> [DATA FOR THIS TASK]
· · · · ·

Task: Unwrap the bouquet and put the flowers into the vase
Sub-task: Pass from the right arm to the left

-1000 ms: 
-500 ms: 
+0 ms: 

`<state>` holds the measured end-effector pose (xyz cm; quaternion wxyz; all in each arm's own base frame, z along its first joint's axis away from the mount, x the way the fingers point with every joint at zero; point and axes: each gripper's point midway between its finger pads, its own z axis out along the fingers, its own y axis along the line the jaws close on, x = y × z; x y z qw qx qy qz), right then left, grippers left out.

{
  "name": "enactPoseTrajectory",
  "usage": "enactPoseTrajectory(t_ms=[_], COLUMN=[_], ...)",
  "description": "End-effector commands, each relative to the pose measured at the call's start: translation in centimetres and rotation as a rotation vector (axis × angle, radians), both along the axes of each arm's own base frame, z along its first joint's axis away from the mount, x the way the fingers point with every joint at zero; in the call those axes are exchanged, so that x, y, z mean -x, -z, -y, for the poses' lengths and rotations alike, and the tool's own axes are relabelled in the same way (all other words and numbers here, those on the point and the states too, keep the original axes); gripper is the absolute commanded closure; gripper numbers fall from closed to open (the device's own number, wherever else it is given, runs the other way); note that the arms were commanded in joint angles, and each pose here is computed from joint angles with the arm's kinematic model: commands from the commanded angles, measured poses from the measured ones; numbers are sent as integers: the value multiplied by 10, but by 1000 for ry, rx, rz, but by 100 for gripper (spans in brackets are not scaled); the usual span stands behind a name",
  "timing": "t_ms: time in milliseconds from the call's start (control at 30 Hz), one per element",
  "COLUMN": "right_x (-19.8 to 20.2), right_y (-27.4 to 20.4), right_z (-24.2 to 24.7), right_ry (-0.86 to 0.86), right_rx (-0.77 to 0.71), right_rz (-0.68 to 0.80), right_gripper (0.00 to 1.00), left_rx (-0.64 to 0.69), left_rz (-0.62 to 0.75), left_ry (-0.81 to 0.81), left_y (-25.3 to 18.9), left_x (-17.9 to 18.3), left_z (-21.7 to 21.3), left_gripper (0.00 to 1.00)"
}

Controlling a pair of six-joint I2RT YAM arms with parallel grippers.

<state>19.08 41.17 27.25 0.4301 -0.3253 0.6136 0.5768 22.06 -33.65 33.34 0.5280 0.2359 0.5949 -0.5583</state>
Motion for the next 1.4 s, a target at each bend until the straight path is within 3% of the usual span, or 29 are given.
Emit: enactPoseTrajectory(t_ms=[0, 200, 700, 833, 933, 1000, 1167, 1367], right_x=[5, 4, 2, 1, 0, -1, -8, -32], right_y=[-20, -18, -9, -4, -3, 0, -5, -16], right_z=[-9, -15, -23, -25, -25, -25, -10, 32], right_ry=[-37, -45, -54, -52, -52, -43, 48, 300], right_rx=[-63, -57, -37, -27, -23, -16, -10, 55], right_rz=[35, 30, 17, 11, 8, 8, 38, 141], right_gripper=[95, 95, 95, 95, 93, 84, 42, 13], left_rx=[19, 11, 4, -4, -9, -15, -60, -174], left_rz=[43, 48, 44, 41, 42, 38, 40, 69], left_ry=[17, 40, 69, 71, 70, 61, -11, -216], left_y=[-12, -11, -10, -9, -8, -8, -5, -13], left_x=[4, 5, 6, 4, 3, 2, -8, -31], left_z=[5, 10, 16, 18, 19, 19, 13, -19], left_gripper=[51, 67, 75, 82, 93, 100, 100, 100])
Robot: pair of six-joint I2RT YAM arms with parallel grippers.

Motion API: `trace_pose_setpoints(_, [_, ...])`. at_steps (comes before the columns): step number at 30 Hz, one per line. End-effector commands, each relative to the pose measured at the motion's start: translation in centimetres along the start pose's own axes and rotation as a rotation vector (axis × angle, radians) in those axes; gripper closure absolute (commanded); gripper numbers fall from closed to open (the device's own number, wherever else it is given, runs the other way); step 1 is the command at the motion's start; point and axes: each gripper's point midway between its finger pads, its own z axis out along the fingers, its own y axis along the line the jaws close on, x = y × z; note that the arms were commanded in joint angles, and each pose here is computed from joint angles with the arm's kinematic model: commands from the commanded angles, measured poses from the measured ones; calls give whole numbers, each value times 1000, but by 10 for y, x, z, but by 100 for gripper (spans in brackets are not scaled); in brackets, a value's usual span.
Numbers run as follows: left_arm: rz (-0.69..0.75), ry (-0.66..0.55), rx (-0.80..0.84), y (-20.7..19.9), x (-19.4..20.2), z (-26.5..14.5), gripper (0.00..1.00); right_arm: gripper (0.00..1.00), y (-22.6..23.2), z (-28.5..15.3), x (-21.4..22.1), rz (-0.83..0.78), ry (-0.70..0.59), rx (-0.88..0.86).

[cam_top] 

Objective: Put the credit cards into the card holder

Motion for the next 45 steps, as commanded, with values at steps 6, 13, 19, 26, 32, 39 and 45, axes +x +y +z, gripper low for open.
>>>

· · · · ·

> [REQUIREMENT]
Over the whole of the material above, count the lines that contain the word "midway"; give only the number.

> [TASK RESULT]
2